Bojonegorokab.go.id – Sore itu, hujan turun membasahi tanah yang seharian kering. Di Taman Inklusi yang berada di Desa Kauman, Kecamatan/Kabupaten Bojonegoro, bangku mulai basah. Sekelompok anak dan remaja yang tengah bercengkerama harus bergegas meneduh mencari atap di kedai tak jauh dari situ.

Ya, kedai itu sederhana, atapnya bahkan bocor di satu sisi, membuat air hujan menetes deras ke lantai semen. Namun suasana di dalam tetap hangat, bukan karena ruangannya melainkan karena cerita yang mereka bawa.

Kedai itulah tempat teman tuli dan teman dengar berkreativitas. Actore Mediart, begitu kedai itu disebut. Di samping kedai, ada taman yang dikenal dengan Taman Inklusi. Taman yang diinisiasi Takim Kok Gito-Gito, seniman pantomim ini, memang bukan taman kota yang luas, namun halaman kedai yang sengaja dimanfaatkan untuk berkumpul dan berkreativitas. 

Teman dengar dengan segala kemampuan pendengaran sempurnanya mencoba memahami bahasa isyarat. Sementara teman tuli, yang disebut difabel karena memiliki kemampuan berbeda, belajar mengekspresikan diri dengan bahasanya. Ada kalanya salah paham muncul, tapi justru itulah yang memecah tawa. Mereka menyebutnya “bahasa salah paham,” bahasa yang mendekatkan, bukan menjauhkan.

Gita, salah satu teman tuli yang kini menjadi mentor bagi teman dengar, mengakui awalnya tidak percaya diri, bahkan canggung untuk memulai interaksi. Namun perlahan, ia berusaha mengakrabkan diri dengan anak-anak meski keterbatasan komunikasi kadang membuatnya berhenti sejenak. “Dengan adanya forum ini, saya merasa punya jembatan untuk belajar bersosialisasi di tengah masyarakat.
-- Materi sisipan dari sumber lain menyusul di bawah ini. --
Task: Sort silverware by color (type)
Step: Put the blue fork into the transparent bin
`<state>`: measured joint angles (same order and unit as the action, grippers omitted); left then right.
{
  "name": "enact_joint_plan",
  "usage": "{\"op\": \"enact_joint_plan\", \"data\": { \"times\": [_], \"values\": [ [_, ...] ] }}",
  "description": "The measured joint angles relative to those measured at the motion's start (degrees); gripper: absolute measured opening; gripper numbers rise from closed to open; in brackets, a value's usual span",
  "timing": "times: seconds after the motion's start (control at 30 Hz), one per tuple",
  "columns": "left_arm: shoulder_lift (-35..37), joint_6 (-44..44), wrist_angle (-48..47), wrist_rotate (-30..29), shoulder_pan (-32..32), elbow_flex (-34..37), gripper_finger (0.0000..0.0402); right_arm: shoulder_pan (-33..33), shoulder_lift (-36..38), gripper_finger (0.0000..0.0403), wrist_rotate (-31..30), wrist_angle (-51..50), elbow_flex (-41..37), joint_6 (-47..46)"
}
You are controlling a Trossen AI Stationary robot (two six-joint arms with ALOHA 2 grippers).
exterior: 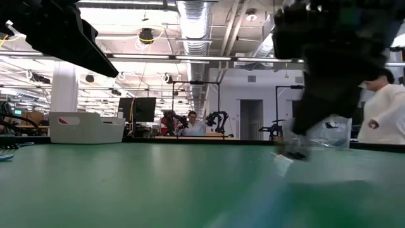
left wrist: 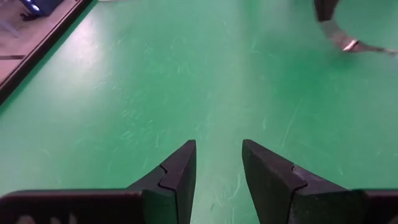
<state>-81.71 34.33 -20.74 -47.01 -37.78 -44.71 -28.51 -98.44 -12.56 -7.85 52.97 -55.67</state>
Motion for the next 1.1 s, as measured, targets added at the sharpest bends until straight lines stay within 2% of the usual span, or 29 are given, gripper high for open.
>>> {"op": "enact_joint_plan", "data": {
  "times": [0.23,0.4,0.63,0.83,1.1],
  "values": [
    [0.0,-0.9,2.0,0.1,1.6,0.0,0.0119,0.0,1.2,0.0013,-16.2,0.9,2.5,11.4],
    [0.0,-3.5,4.4,4.9,4.6,0.0,0.0119,0.0,1.2,0.0012,-25.2,0.9,6.7,21.9],
    [0.0,-12.1,13.4,12.3,9.0,0.0,0.0119,0.7,1.2,0.0012,-29.1,0.8,11.3,33.1],
    [0.0,-17.4,20.1,22.0,11.9,0.0,0.0119,0.9,1.2,0.0012,-36.5,0.8,12.3,36.9],
    [0.0,-17.6,21.9,23.2,14.1,0.0,0.0145,0.9,1.2,0.0012,-38.8,1.3,12.4,38.3]
  ]
}}
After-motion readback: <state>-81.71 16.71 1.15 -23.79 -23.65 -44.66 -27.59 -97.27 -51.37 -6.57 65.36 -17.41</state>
Sekarang saya percaya tidak ada kata terlambat untuk belajar,” ujarnya dengan senyum penuh keyakinan.

Lebih dari sekadar tempat berkumpul, Taman Inklusi ini bisa menjadi model pembelajaran inklusi. Ada ruang belajar, ruang apresiasi, ruang ekonomi, ruang pengembangan, dan yang paling penting adalah ruang untuk berbagi perasaan. Di sini mereka berproses nyata menyuarakan kesetaraan bahwa teman tuli bisa menjadi subjek sebuah gagasan, asalkan masyarakat memberi kesempatan sekaligus ruang tanpa adanya perbedaan.

Suasana sederhana di kedai kecil itu, ditemani derasnya hujan yang menetes lewat atap bocor, menjadi saksi bagaimana inklusi sejati bekerja. Tidak dengan konsep yang rumit, tapi dengan kebersamaan, tawa, dan keberanian untuk saling memahami.

keberadaan Taman Inklusi Kauman ini bisa terus hidup, tumbuh, dan mendapat perhatian lebih luas. Tidak harus dalam bentuk besar, cukup ada fasilitasi sederhana yang membuat ruang ini semakin nyaman untuk siapa saja yang ingin belajar bersama.